Muslims Protest Head-Scarf Ban in France

Shouting "The veil is my choice," hundreds of people marched in Paris on Saturday as part of global protests against the French government's plan to ban Muslim headscarves in schools.

Muslims from all over France took part in the Paris rally, expected to draw at least 10,000. Many of the protesters were women in headscarves and bearded men in robes.

"We're here for our liberty," said Fatiha Hossol, from the southeastern city of Lyon. "It's our religious obligation to honor our God."

Algerian-born Kawtar Fawzy, 30, also traveled from Lyon. "When I came here, they told me France was the land of human rights. I found out it's the opposite," she said, amid protesters waving French flags.

From London to Baghdad, people around the world took to the streets Saturday to show opposition to the proposal to ban religious attire, including the headscarf, in French public schools.

The government, worried about the rise of Islamic fundamentalism, intends to enact the law for the start of the 2004-2005 school year in September. It says Muslim scarves and other obvious religious symbols must be barred from schools to keep them secular and avoid religious strife.

But, many Islamic leaders say the law will stigmatize France's estimated 5 million Muslims, who make up 8 percent of the population.

In London, several hundred people demonstrated across from the French Embassy in the upscale Knightsbridge area, waving signs and chanting: "If this is democracy, we say: 'No, merci!'"

"The (French) government is isolating Muslims and setting a dangerous precedent," said Ihtisham Hibatullah," spokesman for the Muslim Association of Britain. "Muslims see it as an aggravation."

Dozens of women, veiled in black scarves, marched through the main city of Srinagar, the summer capital of Indian-controlled Kashmir, to express their solidarity with Muslims in France.

"Why should anyone interfere with what I want to wear.
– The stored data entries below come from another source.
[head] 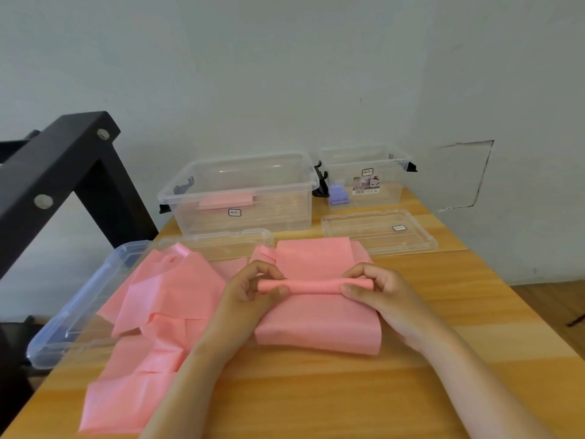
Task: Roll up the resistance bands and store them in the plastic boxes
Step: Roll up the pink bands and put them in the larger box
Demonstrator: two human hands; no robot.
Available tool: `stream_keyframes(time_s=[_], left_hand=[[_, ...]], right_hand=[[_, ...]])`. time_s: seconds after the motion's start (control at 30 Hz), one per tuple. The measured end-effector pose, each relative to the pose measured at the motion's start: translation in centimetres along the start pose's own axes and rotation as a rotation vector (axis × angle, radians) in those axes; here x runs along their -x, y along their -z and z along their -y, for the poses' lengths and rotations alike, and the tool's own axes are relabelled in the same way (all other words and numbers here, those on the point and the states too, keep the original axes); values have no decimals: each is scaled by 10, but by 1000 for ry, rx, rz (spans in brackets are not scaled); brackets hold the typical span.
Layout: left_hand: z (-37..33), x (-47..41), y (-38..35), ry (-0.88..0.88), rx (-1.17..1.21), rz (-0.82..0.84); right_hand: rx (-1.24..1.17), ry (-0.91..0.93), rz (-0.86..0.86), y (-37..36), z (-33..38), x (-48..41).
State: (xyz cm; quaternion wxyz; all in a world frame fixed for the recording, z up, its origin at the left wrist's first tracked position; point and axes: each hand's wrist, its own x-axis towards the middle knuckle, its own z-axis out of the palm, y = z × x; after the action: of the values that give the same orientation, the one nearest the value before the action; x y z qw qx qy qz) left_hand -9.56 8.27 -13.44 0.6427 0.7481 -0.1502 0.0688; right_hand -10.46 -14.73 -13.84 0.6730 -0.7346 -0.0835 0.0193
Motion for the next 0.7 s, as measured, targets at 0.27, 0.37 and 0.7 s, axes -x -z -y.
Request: stream_keyframes(time_s=[0.27,0.37,0.7], left_hand=[[6,1,0,138,-23,113],[5,0,1,82,-29,56],[8,1,-5,68,-75,61]], right_hand=[[-30,21,-60,2,-1,-2],[-30,-10,-45,2,-1,-2],[-53,16,-79,2,-3,-3]])
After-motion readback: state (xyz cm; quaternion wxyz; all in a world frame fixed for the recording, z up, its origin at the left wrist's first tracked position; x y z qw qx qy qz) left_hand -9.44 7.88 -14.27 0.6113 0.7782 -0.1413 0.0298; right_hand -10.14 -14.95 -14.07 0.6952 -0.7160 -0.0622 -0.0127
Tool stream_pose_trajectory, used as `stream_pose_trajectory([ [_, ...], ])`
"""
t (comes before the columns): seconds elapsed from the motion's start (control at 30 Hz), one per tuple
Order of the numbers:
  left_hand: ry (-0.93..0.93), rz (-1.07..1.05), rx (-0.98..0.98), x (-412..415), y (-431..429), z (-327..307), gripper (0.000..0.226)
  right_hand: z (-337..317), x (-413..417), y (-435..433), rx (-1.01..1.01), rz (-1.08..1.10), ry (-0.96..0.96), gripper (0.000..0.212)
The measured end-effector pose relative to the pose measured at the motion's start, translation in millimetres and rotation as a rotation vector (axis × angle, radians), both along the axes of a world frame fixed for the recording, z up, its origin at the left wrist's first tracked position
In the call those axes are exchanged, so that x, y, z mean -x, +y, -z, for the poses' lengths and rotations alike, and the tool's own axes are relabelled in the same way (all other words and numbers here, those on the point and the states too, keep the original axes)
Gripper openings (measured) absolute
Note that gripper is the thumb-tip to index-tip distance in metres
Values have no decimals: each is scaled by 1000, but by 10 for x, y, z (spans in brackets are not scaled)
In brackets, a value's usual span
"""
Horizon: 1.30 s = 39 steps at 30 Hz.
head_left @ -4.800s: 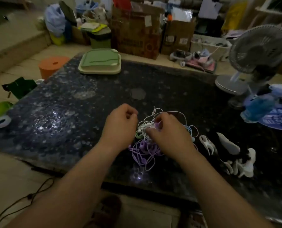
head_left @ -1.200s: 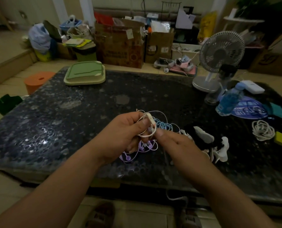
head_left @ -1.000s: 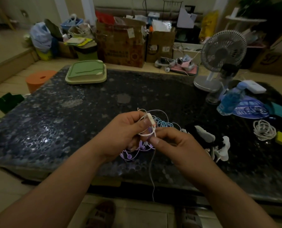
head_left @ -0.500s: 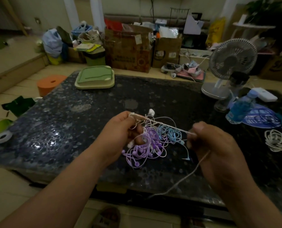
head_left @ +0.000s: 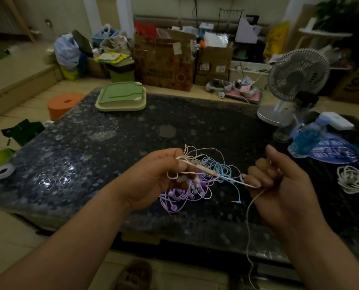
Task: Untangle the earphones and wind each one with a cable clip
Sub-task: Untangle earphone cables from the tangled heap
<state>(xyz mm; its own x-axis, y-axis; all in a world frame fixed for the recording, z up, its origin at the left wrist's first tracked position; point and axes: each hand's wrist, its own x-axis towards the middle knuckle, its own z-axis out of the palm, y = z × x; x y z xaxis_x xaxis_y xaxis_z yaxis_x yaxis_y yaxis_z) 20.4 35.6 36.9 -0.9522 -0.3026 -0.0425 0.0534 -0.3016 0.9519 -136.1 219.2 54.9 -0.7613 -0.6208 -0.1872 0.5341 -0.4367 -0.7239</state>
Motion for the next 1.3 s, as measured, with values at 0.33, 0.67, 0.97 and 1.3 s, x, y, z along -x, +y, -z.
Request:
stream_pose_trajectory([
  [0.33,-65,-198,125,63,-27,60,12,19,95,57,-182,3,121,23],
  [0.67,-41,-479,161,131,-77,72,16,79,-167,9,-862,-324,635,38],
  [0.97,-129,-449,136,137,-79,77,32,56,-170,58,-783,-679,759,43],
  [1.3,-158,-163,341,121,82,23,41,103,-267,34,-505,-748,590,33],
])
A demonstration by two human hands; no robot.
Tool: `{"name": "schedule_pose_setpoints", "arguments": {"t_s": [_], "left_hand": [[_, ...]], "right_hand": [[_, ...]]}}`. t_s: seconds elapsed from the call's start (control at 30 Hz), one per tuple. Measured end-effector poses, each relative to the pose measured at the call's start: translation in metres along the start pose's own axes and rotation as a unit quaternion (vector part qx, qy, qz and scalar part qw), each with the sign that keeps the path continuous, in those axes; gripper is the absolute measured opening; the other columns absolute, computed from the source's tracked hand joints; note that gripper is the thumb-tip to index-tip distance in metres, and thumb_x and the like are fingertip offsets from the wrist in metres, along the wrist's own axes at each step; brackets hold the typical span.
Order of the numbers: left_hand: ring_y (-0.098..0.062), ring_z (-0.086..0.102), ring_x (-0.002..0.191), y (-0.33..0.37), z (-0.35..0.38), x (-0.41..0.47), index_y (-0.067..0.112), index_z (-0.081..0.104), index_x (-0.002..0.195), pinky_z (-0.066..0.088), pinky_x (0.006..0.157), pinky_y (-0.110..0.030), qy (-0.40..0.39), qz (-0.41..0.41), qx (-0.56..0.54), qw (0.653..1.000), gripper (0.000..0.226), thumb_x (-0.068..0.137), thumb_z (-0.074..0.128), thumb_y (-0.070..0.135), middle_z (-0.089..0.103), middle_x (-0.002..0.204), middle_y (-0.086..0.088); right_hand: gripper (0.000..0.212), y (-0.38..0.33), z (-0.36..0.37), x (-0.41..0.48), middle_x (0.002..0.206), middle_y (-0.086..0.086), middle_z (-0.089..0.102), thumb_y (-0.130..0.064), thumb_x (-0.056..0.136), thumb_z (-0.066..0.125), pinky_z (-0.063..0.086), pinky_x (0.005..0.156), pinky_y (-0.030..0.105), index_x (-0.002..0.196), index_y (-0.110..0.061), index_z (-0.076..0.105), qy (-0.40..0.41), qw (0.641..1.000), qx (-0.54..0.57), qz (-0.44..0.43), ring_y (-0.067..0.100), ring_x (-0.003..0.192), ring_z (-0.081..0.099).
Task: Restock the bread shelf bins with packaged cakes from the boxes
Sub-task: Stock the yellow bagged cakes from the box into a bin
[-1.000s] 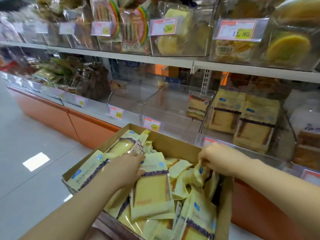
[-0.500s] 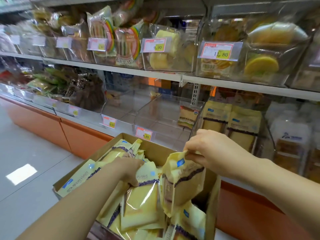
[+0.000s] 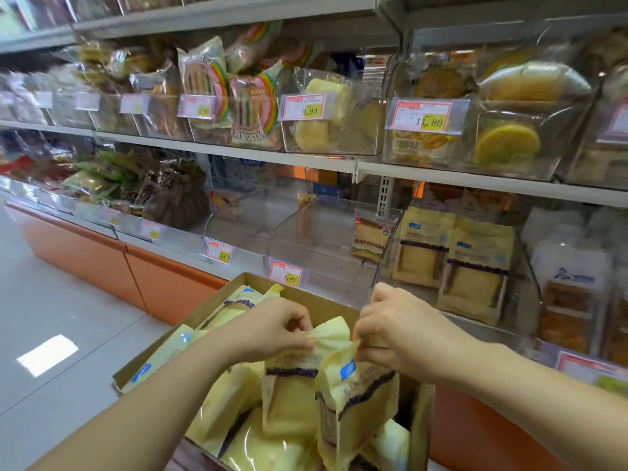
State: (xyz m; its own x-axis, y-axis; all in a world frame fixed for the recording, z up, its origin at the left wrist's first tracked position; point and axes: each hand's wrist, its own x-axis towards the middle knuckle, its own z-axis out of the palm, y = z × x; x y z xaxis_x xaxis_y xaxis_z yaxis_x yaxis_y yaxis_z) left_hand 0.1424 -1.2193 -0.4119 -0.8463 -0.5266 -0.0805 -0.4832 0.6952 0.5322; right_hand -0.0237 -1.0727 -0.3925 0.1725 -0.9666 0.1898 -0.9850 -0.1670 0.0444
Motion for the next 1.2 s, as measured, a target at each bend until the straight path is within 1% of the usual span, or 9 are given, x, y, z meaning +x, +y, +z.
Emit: {"name": "schedule_pose_setpoints", "arguments": {"t_s": [0.17, 0.33, 0.43, 0.5, 0.57, 0.67, 0.73, 0.9, 1.2], "left_hand": [[0.003, 0.054, 0.073, 0.043, -0.018, -0.016, 0.024, 0.063, 0.081, 0.039, 0.064, -0.009, 0.073, 0.077, -0.002, 0.994, 0.008, 0.089, 0.066, 0.026, 0.063, 0.083, 0.01], [0.003, 0.055, 0.081, 0.077, -0.027, -0.015, 0.034, 0.06, 0.08, 0.048, 0.072, -0.019, 0.128, 0.125, -0.034, 0.983, 0.012, 0.089, 0.064, 0.028, 0.06, 0.087, 0.013], [0.006, 0.055, 0.087, 0.094, -0.03, -0.006, 0.035, 0.061, 0.093, 0.051, 0.08, -0.024, 0.177, 0.169, -0.075, 0.967, 0.007, 0.091, 0.061, 0.028, 0.058, 0.094, 0.017], [0.006, 0.053, 0.105, 0.101, -0.03, 0.004, 0.04, 0.054, 0.112, 0.049, 0.093, -0.029, 0.209, 0.197, -0.135, 0.948, 0.026, 0.09, 0.062, 0.03, 0.054, 0.112, 0.02], [0.005, 0.046, 0.117, 0.107, -0.025, 0.016, 0.041, 0.038, 0.133, 0.044, 0.102, -0.03, 0.218, 0.195, -0.17, 0.941, 0.056, 0.086, 0.066, 0.032, 0.045, 0.128, 0.017], [0.01, 0.044, 0.108, 0.118, -0.011, 0.039, 0.036, 0.018, 0.148, 0.041, 0.096, -0.017, 0.19, 0.165, -0.153, 0.956, 0.082, 0.085, 0.07, 0.031, 0.039, 0.127, 0.02], [0.006, 0.046, 0.107, 0.125, 0.003, 0.057, 0.035, 0.017, 0.148, 0.036, 0.087, -0.003, 0.164, 0.16, -0.161, 0.96, 0.08, 0.086, 0.069, 0.025, 0.04, 0.118, 0.026], [0.006, 0.041, 0.117, 0.138, 0.032, 0.105, 0.033, 0.027, 0.144, 0.03, 0.085, -0.003, 0.155, 0.154, -0.159, 0.963, 0.069, 0.089, 0.064, 0.016, 0.045, 0.127, 0.021], [-0.009, 0.05, 0.125, 0.116, 0.055, 0.164, 0.031, 0.025, 0.146, 0.043, 0.102, -0.03, 0.215, 0.106, -0.146, 0.96, 0.067, 0.091, 0.059, 0.014, 0.051, 0.138, 0.009]], "right_hand": [[0.014, 0.002, -0.004, -0.002, 0.128, 0.002, 0.059, -0.043, 0.071, 0.077, 0.045, 0.093, 0.042, 0.079, -0.031, 0.073, 0.056, 0.998, 0.003, -0.006, 0.026, 0.121, 0.053], [0.022, 0.015, -0.028, -0.011, 0.103, -0.01, 0.056, -0.038, 0.085, 0.066, 0.05, 0.076, 0.03, 0.106, -0.033, 0.071, 0.092, 0.993, 0.065, 0.021, 0.013, 0.089, 0.056], [0.014, 0.03, -0.044, -0.02, 0.092, -0.009, 0.057, -0.034, 0.083, 0.069, 0.051, 0.064, 0.032, 0.094, -0.027, 0.074, 0.156, 0.987, 0.025, 0.024, 0.015, 0.077, 0.057], [0.014, 0.045, -0.054, -0.025, 0.091, -0.004, 0.06, -0.032, 0.082, 0.068, 0.053, 0.061, 0.038, 0.087, -0.02, 0.073, 0.202, 0.978, -0.015, 0.038, 0.022, 0.074, 0.058], [0.017, 0.062, -0.063, -0.031, 0.09, 0.002, 0.063, -0.027, 0.079, 0.064, 0.053, 0.059, 0.039, 0.081, -0.013, 0.073, 0.257, 0.963, -0.062, 0.057, 0.027, 0.071, 0.059], [0.016, 0.087, -0.072, -0.04, 0.088, 0.009, 0.066, -0.02, 0.075, 0.065, 0.051, 0.059, 0.035, 0.077, -0.006, 0.071, 0.319, 0.937, -0.124, 0.076, 0.031, 0.07, 0.06], [0.014, 0.105, -0.07, -0.044, 0.088, 0.011, 0.066, -0.017, 0.076, 0.069, 0.05, 0.061, 0.035, 0.079, -0.003, 0.07, 0.331, 0.928, -0.152, 0.077, 0.033, 0.071, 0.06], [0.014, 0.148, -0.041, -0.056, 0.086, 0.01, 0.066, -0.01, 0.073, 0.08, 0.051, 0.061, 0.036, 0.077, -0.003, 0.069, 0.314, 0.93, -0.176, 0.077, 0.031, 0.067, 0.058], [0.013, 0.185, -0.002, -0.025, 0.084, 0.006, 0.064, -0.007, 0.071, 0.081, 0.052, 0.055, 0.036, 0.076, -0.005, 0.069, 0.33, 0.933, -0.095, 0.111, 0.028, 0.069, 0.058]]}}
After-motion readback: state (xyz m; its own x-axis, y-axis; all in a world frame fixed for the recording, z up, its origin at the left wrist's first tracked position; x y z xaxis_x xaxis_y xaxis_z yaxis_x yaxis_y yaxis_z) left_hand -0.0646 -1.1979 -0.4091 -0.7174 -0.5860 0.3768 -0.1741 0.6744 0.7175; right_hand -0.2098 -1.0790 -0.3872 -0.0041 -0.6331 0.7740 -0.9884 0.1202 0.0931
If I revolt against this transgression I will be called an extremist. Is it fair?" said Asiya Andrabi, whose Dukhtaran-e-Millat, or Daughters of Faith, is a radical separatist group that demands Kashmir's merger with Pakistan.
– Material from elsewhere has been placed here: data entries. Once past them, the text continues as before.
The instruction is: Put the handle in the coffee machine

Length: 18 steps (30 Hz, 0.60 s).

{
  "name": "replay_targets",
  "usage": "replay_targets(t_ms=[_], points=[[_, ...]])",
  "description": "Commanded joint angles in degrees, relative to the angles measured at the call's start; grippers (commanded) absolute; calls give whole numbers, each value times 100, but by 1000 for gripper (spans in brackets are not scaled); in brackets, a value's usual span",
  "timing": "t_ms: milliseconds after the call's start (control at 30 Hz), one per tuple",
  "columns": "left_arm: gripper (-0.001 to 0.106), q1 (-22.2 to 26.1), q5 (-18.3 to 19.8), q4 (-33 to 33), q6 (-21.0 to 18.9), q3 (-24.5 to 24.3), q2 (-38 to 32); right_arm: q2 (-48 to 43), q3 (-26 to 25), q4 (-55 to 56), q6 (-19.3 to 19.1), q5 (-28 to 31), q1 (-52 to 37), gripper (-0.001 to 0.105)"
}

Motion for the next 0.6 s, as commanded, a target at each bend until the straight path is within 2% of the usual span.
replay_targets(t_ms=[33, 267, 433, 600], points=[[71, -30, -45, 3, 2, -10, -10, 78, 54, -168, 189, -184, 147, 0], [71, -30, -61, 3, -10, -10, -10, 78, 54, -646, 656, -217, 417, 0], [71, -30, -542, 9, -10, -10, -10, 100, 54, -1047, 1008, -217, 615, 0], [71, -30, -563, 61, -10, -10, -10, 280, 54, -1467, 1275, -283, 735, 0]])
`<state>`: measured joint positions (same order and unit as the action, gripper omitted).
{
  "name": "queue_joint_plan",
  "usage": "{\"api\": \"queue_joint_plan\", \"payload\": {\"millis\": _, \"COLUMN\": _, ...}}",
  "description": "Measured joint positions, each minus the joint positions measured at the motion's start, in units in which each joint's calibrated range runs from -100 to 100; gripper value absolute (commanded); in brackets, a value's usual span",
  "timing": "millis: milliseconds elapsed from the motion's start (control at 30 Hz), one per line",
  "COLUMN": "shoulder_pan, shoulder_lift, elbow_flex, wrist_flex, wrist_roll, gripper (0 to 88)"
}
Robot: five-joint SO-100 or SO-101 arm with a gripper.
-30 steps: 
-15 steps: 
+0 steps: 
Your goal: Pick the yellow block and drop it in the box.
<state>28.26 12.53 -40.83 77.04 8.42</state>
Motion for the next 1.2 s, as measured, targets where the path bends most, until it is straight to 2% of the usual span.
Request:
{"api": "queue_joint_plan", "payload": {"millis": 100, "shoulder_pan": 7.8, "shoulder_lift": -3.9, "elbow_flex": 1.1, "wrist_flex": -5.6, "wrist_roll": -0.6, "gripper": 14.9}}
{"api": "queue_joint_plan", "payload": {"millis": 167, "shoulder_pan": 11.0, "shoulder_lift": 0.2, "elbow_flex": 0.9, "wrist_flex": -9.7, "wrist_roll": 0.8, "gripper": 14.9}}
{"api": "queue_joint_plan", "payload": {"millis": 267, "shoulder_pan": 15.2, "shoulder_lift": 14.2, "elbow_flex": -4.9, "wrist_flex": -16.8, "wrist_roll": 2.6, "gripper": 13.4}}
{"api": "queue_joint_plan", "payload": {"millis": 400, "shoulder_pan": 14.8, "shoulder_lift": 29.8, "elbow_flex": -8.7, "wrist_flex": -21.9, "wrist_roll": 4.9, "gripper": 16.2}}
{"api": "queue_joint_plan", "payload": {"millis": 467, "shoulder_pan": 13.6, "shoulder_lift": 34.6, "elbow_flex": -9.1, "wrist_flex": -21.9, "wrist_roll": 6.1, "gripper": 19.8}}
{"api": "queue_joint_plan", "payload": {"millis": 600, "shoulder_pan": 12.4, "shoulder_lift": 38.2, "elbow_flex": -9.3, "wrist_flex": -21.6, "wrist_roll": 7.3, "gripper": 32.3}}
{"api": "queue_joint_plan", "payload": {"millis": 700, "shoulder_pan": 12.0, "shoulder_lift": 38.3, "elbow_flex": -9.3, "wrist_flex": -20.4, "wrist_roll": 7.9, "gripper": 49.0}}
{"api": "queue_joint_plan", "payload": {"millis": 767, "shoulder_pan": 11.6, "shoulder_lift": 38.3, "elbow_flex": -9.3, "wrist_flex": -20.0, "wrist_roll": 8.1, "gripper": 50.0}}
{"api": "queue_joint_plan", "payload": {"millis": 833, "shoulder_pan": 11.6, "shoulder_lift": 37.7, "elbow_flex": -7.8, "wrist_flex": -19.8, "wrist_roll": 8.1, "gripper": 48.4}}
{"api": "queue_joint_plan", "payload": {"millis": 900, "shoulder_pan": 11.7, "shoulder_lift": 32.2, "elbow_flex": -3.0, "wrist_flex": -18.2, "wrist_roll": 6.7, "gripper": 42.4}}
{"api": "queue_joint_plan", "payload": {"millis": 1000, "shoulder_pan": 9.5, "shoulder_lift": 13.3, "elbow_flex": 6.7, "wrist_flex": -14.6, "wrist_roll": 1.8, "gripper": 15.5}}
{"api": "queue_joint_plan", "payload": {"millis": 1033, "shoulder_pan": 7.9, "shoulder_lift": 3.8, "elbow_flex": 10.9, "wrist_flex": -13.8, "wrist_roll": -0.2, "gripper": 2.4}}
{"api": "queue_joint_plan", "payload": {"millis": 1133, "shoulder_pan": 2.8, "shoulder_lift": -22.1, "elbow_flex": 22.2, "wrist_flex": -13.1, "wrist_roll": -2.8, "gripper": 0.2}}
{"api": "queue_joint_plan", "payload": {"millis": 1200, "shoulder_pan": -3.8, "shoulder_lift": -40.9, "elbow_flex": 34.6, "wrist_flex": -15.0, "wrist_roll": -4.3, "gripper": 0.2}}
Other protests were expected in the United States and Canada in what would be the biggest coordinated demonstration against a law that would also ban Jewish skullcaps and large Christian crosses in French public schools.

Interior Minister Nicolas Sarkozy said such protests are not a positive contribution to the debate.

"If there is a protest one day, there will be a counter-protest the next," he said Friday.

Saturday's march through northeastern Paris to the Place de la Nation was called by the Party of French Muslims. Before the rally began, a small group of men pulled out a prayer rug and said prayers at the Place de la Republique.

Dalil Boubakeur, rector of the Mosque of Paris and president of the French council of the Muslim religion, discouraged Muslims from attending, saying the protest would only exacerbate the anti-Muslim climate and create tensions for them in Europe.

He has called for calm among France's Muslims "because we absolutely do not want confrontation." Boubakeur's French Council of the Muslim Faith serves as a link to the government.

Protests also were expected in other French cities and outside French consulates and embassies in Atlanta, Chicago, Houston, Los Angeles, New York, San Francisco and Washington, D.C., and in Ottawa, Montreal and Toronto in Canada, organizers said.

About 3,000 people took part in a similar protest in Paris on Dec. 21. More than half were women, girls and even young children wearing the "hijab," or headscarf. Protests have taken place elsewhere, too. Earlier this month, 700 Muslims marched through the Danish capital of Copenhagen.

In Iraq, an Islamic group distributed an open letter to Chirac in mosques calling for the government to reverse its position. A demonstration drew fewer than 100 students Saturday at Baghdad's Al Mustansiriya University.

Shaheen Kazi, national office manager at the Muslim Students Association of the U.S. and Canada, said protests were expected to draw a few thousand people.

"The hijab is so central to the Muslim woman's identity," Kazi said. "If we don't stand up for this issue when it happens in a European country or anywhere else, then it could be like a wave that could carry on throughout Europe and then we don't know how far it would spread."

In London, Foreign Office Minister Mike O'Brien said the British government supported the right of all people to display religious symbols.

"Whilst it is for individual countries to decide, in Britain we are comfortable with the expression of religion, seen in the searing of the hijab, crucifixes or the kippa," O'Brien said in a statement. "Integration does not require assimilation."